HOT’s music correspondent Brian Hick reviews Opera South East’s production of Verdi’s La Traviata at White Rock Theatre on Saturday 13 April. Photos from rehearsal by Mark Duncan.

Director Fraser Grant’s sensitive and intelligent approach to La Traviata moves the action to the cusp of WWI giving it an added layer of frisson with the inevitability of death and destruction. The narrative plays out as if experienced in the final seconds of Violetta’s life, a point well made at the very end where she ‘dies’ to those around her bed, but engages with us in her final ecstatic outpouring.
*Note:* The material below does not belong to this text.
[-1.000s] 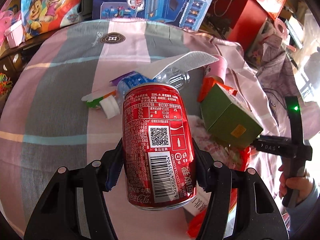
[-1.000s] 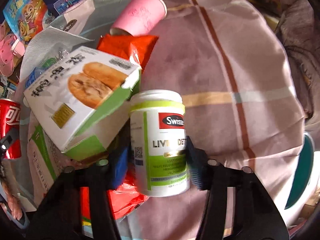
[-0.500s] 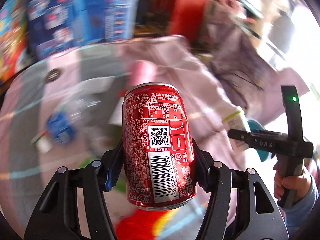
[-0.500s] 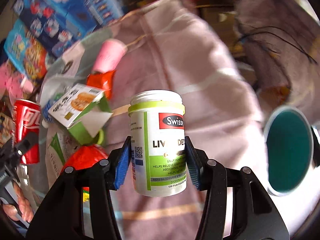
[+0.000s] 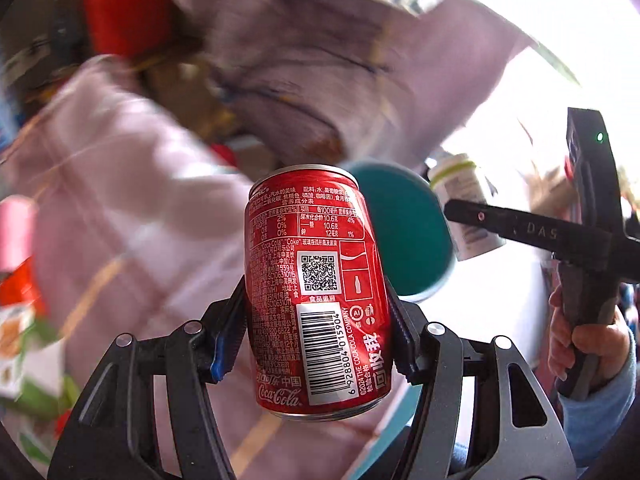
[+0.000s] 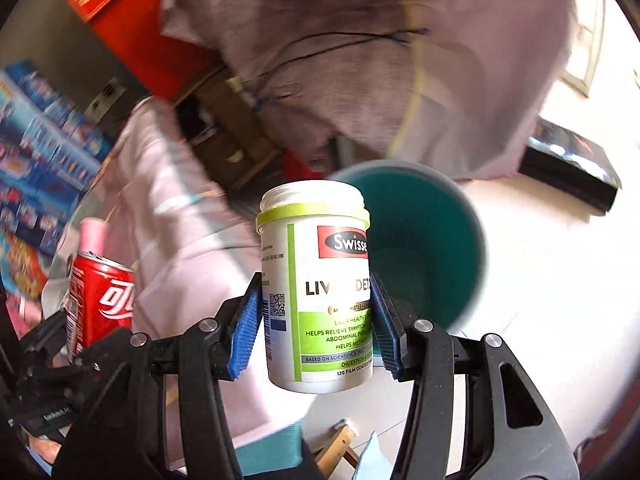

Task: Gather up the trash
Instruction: 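Carry the can and bottle over the teal bucket and open both tools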

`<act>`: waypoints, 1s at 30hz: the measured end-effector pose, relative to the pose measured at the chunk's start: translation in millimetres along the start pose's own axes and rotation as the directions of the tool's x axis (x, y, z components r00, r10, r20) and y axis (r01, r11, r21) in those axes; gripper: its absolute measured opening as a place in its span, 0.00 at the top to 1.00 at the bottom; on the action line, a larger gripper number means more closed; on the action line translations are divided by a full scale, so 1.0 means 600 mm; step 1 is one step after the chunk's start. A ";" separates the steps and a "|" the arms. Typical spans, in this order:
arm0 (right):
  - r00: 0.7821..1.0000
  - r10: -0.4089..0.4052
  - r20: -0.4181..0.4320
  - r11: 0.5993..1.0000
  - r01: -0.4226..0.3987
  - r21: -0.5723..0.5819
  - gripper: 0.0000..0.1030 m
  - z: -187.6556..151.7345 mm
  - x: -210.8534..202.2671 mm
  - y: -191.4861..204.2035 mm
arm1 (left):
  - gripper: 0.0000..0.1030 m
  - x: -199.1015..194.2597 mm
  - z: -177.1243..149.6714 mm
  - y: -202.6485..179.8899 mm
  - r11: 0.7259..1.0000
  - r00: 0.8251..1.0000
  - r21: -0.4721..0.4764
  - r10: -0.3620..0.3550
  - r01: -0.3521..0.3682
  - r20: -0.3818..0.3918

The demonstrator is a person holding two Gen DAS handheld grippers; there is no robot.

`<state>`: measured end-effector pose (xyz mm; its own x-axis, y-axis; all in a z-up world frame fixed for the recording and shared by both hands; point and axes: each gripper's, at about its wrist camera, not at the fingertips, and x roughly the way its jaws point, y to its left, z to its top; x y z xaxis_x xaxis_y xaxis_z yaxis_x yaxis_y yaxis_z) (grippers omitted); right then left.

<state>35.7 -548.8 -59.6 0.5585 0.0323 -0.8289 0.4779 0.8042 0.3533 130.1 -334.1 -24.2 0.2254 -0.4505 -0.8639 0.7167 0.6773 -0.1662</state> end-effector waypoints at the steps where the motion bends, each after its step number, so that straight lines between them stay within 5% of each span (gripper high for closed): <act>1: 1.000 -0.004 -0.002 1.000 0.004 0.018 0.53 0.002 0.002 -0.013 | 0.40 0.019 0.004 -0.018 1.000 1.000 0.016 -0.002 0.002 -0.015; 13: 0.996 0.001 -0.086 0.991 0.011 0.135 0.53 0.015 0.065 -0.104 | 0.39 0.220 0.069 -0.106 0.996 0.980 0.073 -0.030 0.045 -0.195; 30: 0.986 -0.023 -0.166 0.993 0.043 0.114 0.50 0.011 0.116 -0.109 | 0.35 0.213 0.056 -0.073 1.000 0.978 0.001 -0.026 0.027 -0.209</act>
<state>47.8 -603.1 -137.3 0.4272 0.1114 -0.8973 0.5756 0.7318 0.3649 149.9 -440.7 -111.3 0.0633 -0.3366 -0.9395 0.7233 0.6642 -0.1892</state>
It is moving and highly effective.

The focus throughout is Kristy Swift’s Violetta. She is not afraid to sing directly to the audience when appropriate – all the more so in Sempre libera when Alfredo was not off stage but at the front of the balcony. She allows her inherent illness to creep up on us, hinted at in Act 1 but devastating in Act 3 where she can barely crawl around the stage. Throughout the voice is fully focused and thrilling, with careful attention to diction even when the words themselves are not in a comfortable translation.
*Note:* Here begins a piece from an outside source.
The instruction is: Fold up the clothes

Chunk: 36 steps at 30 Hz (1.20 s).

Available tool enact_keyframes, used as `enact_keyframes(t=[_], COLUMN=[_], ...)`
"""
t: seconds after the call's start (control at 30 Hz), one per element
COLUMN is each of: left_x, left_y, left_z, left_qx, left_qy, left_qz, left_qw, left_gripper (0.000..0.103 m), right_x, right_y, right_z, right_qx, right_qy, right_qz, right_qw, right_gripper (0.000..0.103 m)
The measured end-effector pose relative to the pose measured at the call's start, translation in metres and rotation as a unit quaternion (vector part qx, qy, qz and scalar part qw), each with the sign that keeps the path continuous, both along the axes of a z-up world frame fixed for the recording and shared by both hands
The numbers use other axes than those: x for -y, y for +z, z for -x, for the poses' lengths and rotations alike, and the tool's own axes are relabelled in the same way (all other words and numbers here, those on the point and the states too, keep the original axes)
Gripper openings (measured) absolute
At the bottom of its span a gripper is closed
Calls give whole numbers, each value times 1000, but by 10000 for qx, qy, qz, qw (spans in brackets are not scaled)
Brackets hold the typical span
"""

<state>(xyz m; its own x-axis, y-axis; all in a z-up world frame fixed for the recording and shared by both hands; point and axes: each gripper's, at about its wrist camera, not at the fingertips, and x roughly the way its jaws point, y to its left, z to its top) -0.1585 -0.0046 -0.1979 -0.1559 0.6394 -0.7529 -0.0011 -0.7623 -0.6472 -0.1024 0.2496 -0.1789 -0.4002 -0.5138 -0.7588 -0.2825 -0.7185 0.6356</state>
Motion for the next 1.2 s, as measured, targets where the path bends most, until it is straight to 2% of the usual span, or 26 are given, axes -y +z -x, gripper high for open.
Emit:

Fraser Grant makes Harry Kersley’s Alfredo a less than sympathetic figure. Gauche and often narcissistic, the tension and tightness at the top of the voice reflects his inability to empathise with those around him and it is not until the final act, when it is too late, that he begins to show any sign of maturity. By contrast Arthur Coomber’s Germont Pere quickly comes to realise the deep humanity of Violetta and takes her part against the rest of the world, though never at the expense of his own family.

It was an interesting idea to have his daughter on stage in Act 2, and particularly effective when she embraces Violetta. However, having her on stage in Act 3 raised more problems than it solved. Did she marry? Is she already a widow? We don’t really need to be thinking about this as the work ends.
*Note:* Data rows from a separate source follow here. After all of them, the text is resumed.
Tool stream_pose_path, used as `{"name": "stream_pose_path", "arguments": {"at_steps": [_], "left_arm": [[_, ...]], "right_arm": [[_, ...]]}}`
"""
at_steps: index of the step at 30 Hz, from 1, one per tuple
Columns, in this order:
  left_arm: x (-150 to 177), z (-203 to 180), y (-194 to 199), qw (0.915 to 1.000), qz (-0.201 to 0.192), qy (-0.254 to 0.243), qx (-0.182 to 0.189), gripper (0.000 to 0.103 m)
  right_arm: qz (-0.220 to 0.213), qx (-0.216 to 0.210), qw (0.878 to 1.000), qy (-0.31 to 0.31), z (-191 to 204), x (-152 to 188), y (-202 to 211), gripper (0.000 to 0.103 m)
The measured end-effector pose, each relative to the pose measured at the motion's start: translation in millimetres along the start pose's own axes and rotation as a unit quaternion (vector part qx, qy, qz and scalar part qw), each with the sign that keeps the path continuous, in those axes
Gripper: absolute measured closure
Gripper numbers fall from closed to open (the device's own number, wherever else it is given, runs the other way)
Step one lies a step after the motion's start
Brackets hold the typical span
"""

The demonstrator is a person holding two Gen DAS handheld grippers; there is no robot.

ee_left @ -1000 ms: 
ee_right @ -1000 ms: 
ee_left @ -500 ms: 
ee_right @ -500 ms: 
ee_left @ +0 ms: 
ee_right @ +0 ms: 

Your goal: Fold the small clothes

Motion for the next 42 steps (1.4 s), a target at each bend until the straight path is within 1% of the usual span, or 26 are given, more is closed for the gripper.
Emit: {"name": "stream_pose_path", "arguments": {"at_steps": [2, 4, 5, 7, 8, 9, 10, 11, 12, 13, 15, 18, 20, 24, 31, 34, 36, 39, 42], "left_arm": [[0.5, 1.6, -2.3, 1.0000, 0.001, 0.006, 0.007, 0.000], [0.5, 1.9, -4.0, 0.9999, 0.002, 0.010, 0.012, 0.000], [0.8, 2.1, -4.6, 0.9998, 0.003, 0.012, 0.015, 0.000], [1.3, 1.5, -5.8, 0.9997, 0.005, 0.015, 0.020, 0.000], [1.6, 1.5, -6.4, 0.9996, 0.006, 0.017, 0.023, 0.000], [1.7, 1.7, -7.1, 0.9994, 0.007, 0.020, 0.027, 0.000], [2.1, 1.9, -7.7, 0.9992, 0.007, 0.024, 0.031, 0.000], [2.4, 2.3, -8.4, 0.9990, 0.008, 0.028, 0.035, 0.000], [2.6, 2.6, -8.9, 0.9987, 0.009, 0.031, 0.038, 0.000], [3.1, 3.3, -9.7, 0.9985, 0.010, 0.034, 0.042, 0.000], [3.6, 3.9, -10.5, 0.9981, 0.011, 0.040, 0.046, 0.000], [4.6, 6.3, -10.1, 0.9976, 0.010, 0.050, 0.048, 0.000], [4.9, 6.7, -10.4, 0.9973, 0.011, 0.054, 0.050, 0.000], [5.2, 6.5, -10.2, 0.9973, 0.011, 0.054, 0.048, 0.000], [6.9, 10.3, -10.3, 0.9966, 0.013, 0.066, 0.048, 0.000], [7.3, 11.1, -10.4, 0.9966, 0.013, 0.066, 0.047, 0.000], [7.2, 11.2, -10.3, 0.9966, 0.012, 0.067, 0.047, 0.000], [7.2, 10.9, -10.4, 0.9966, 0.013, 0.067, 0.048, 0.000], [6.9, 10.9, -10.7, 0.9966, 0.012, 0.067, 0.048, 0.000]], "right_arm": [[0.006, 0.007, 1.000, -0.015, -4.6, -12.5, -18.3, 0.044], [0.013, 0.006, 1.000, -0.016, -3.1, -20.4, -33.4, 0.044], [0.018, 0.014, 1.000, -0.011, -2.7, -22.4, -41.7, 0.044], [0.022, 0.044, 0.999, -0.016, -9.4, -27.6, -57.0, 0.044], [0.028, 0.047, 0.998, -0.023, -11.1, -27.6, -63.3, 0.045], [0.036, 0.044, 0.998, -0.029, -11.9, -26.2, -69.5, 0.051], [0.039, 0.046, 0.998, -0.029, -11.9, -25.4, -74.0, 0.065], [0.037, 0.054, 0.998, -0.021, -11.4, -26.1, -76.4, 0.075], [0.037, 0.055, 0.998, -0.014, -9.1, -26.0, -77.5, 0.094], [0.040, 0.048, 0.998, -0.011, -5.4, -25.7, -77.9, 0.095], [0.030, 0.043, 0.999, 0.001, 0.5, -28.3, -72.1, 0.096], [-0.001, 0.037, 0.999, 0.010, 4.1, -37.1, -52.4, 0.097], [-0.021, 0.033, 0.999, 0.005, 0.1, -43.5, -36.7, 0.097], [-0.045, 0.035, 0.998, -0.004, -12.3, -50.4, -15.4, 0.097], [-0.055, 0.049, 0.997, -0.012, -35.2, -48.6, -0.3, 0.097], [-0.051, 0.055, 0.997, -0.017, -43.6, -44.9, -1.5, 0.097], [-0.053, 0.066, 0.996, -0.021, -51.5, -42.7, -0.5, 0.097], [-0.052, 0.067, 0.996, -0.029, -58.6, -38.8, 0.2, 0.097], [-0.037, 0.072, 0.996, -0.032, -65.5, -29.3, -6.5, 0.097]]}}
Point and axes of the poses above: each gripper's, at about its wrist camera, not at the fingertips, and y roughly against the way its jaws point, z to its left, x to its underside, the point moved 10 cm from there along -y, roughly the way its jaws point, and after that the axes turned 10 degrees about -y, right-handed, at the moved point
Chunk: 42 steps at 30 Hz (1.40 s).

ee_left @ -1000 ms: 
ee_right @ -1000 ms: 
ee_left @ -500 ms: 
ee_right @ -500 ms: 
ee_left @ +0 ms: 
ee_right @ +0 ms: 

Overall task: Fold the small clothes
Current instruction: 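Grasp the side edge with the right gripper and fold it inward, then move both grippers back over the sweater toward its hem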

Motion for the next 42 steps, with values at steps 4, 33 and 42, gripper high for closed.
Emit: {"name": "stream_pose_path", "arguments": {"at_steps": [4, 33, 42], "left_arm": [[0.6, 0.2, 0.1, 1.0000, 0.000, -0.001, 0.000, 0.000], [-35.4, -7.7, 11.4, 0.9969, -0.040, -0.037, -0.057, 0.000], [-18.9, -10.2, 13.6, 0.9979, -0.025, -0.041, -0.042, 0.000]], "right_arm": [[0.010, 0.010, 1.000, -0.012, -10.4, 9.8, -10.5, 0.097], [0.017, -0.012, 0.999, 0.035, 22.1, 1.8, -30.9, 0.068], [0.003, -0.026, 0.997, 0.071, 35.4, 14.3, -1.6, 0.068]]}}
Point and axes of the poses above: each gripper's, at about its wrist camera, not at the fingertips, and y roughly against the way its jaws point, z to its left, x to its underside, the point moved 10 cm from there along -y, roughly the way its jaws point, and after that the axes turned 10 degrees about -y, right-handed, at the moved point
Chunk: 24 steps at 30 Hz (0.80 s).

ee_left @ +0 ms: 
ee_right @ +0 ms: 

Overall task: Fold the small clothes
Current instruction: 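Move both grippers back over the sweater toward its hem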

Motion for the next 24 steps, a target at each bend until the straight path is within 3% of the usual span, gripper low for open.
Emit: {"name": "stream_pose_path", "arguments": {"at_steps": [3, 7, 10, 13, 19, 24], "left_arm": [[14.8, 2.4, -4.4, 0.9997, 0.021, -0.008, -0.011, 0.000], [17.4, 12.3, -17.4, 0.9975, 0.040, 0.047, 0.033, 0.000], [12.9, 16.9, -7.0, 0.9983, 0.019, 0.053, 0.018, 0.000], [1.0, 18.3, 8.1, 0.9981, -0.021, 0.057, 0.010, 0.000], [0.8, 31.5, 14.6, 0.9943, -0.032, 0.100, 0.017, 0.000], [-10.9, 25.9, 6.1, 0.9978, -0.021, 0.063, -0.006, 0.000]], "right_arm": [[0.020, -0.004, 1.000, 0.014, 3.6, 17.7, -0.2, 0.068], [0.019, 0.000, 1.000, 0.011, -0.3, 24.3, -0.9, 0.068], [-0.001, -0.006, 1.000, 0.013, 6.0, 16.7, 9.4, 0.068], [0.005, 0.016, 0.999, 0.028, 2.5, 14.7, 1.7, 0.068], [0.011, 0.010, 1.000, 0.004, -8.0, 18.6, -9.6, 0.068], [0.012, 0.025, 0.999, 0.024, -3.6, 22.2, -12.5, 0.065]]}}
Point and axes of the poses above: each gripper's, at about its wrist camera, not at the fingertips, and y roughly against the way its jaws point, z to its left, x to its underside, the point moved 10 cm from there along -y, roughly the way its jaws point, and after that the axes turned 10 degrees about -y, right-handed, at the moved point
Violetta on her death bed, attended by the trusty Dr Grenville ().

Violetta on her death bed, attended by the trusty Dr Grenville (David Woloszko).

There are many opportunities for smaller parts to make their mark, and David Woloszko’s Doctor Grenville brought warmth and authority to his few lines, while Jack Naismith impressed again as Giuseppe. The chorus have fun cross-dressing and the somewhat decadent Act 3 party with its belly-dancers is highly entertaining.

The orchestral balance was excellent under conductor Kenneth Roberts and the essential string writing came across with smooth ease, not always the case with smaller orchestras. Fraser Grant had done his own lighting design which was atmospherically effective throughout and demonstrates that you don’t need a West-End rig to create rapidly changing scenes.

Opera South East return in September for a G&S Extravaganza and in late November for a Kenneth Roberts premiere – Ananse and the Golden Box of Stories, coupled with Amahl and the Night Visitors.